What you will do ->
For each line below, print it again exactly as shown.

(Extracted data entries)
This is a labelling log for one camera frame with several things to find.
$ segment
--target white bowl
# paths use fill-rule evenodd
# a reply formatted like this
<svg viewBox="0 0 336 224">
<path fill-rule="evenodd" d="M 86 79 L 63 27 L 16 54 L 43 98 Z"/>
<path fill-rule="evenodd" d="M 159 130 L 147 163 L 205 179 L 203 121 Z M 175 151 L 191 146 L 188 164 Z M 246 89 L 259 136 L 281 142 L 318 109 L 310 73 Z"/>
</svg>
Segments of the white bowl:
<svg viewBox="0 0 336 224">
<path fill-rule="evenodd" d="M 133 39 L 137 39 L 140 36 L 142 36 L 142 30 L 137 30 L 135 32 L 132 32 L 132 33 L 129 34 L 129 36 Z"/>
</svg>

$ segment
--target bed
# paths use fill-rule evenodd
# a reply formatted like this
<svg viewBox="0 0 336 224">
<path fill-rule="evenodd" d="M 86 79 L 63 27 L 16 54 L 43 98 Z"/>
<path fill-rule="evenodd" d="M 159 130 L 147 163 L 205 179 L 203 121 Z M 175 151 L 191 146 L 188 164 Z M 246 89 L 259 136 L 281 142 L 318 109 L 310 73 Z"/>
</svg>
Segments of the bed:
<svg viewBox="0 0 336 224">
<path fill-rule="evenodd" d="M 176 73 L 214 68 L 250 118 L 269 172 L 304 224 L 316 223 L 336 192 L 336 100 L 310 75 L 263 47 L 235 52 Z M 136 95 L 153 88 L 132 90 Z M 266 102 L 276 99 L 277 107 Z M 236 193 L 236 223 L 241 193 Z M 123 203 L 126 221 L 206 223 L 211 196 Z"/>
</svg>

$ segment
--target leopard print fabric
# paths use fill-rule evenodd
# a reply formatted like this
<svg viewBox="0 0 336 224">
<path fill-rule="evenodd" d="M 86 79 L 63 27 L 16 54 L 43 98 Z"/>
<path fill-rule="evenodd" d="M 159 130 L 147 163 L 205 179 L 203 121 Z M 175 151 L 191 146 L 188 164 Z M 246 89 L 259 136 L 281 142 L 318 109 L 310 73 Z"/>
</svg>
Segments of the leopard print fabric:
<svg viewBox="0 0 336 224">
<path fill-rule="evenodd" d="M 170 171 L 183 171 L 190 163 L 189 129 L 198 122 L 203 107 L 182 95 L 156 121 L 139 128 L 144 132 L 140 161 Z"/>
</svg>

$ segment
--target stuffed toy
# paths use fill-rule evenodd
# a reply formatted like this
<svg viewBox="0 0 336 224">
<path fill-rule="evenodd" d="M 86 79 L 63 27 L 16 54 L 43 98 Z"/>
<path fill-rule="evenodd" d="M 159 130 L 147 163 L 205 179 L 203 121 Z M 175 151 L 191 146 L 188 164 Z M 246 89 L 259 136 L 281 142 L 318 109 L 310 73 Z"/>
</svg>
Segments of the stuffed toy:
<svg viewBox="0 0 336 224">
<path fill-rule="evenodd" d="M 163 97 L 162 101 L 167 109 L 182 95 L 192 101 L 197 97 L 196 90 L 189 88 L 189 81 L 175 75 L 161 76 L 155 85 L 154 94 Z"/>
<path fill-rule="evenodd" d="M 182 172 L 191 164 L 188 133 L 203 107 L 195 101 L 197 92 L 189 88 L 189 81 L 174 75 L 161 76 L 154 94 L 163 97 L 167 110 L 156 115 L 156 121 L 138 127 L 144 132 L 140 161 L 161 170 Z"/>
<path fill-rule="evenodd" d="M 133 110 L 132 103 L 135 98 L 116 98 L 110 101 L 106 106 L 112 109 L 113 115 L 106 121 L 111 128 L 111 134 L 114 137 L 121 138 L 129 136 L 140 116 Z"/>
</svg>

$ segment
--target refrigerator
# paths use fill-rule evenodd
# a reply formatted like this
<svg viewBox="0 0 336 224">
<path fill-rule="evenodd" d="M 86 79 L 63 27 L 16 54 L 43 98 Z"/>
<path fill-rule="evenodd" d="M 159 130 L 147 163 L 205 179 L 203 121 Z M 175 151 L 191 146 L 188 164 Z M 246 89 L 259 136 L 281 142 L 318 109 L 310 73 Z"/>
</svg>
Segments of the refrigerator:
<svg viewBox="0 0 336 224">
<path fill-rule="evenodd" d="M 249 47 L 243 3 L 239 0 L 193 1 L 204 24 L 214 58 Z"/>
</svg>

Worked solution ->
This is a labelling log for one camera frame with several things to find.
$ segment
--target white bowl
# paths use fill-rule evenodd
# a reply formatted like this
<svg viewBox="0 0 336 224">
<path fill-rule="evenodd" d="M 86 79 L 63 27 L 16 54 L 43 98 Z"/>
<path fill-rule="evenodd" d="M 159 130 L 147 163 L 205 179 L 203 121 Z M 175 151 L 191 146 L 188 164 Z M 246 89 L 259 136 L 281 142 L 318 109 L 310 73 Z"/>
</svg>
Segments of the white bowl:
<svg viewBox="0 0 336 224">
<path fill-rule="evenodd" d="M 133 39 L 137 39 L 140 36 L 142 36 L 142 30 L 137 30 L 135 32 L 132 32 L 132 33 L 129 34 L 129 36 Z"/>
</svg>

$ segment
--target bed
# paths use fill-rule evenodd
# a reply formatted like this
<svg viewBox="0 0 336 224">
<path fill-rule="evenodd" d="M 86 79 L 63 27 L 16 54 L 43 98 Z"/>
<path fill-rule="evenodd" d="M 159 130 L 147 163 L 205 179 L 203 121 Z M 175 151 L 191 146 L 188 164 Z M 246 89 L 259 136 L 281 142 L 318 109 L 310 73 Z"/>
</svg>
Segments of the bed:
<svg viewBox="0 0 336 224">
<path fill-rule="evenodd" d="M 176 73 L 214 68 L 250 118 L 269 172 L 304 224 L 316 223 L 336 192 L 336 100 L 310 75 L 263 47 L 235 52 Z M 136 95 L 153 88 L 132 90 Z M 266 102 L 276 99 L 277 107 Z M 236 193 L 236 223 L 241 193 Z M 123 203 L 126 221 L 206 223 L 211 196 Z"/>
</svg>

$ segment
--target leopard print fabric
# paths use fill-rule evenodd
# a reply formatted like this
<svg viewBox="0 0 336 224">
<path fill-rule="evenodd" d="M 86 79 L 63 27 L 16 54 L 43 98 Z"/>
<path fill-rule="evenodd" d="M 159 130 L 147 163 L 205 179 L 203 121 Z M 175 151 L 191 146 L 188 164 Z M 246 89 L 259 136 L 281 142 L 318 109 L 310 73 Z"/>
</svg>
Segments of the leopard print fabric:
<svg viewBox="0 0 336 224">
<path fill-rule="evenodd" d="M 170 171 L 183 171 L 190 163 L 189 129 L 198 122 L 203 107 L 182 95 L 156 121 L 139 128 L 144 132 L 140 161 Z"/>
</svg>

$ segment
--target stuffed toy
# paths use fill-rule evenodd
# a reply formatted like this
<svg viewBox="0 0 336 224">
<path fill-rule="evenodd" d="M 86 79 L 63 27 L 16 54 L 43 98 Z"/>
<path fill-rule="evenodd" d="M 159 130 L 147 163 L 205 179 L 203 121 Z M 175 151 L 191 146 L 188 164 Z M 246 89 L 259 136 L 281 142 L 318 109 L 310 73 Z"/>
</svg>
Segments of the stuffed toy:
<svg viewBox="0 0 336 224">
<path fill-rule="evenodd" d="M 163 97 L 162 101 L 167 109 L 182 95 L 192 101 L 197 97 L 196 90 L 189 88 L 189 81 L 175 75 L 161 76 L 155 85 L 154 94 Z"/>
<path fill-rule="evenodd" d="M 182 172 L 191 164 L 188 133 L 203 107 L 195 101 L 197 92 L 189 88 L 189 81 L 174 75 L 161 76 L 154 94 L 163 97 L 167 110 L 156 115 L 156 121 L 138 127 L 144 132 L 140 161 L 161 170 Z"/>
<path fill-rule="evenodd" d="M 133 110 L 132 103 L 135 98 L 116 98 L 110 101 L 106 106 L 112 109 L 113 115 L 106 121 L 111 128 L 111 134 L 114 137 L 121 138 L 129 136 L 140 116 Z"/>
</svg>

$ segment
--target refrigerator
# paths use fill-rule evenodd
# a reply formatted like this
<svg viewBox="0 0 336 224">
<path fill-rule="evenodd" d="M 86 79 L 63 27 L 16 54 L 43 98 Z"/>
<path fill-rule="evenodd" d="M 159 130 L 147 163 L 205 179 L 203 121 Z M 175 151 L 191 146 L 188 164 Z M 246 89 L 259 136 L 281 142 L 318 109 L 310 73 Z"/>
</svg>
Segments of the refrigerator:
<svg viewBox="0 0 336 224">
<path fill-rule="evenodd" d="M 249 47 L 243 3 L 239 0 L 193 1 L 204 24 L 214 58 Z"/>
</svg>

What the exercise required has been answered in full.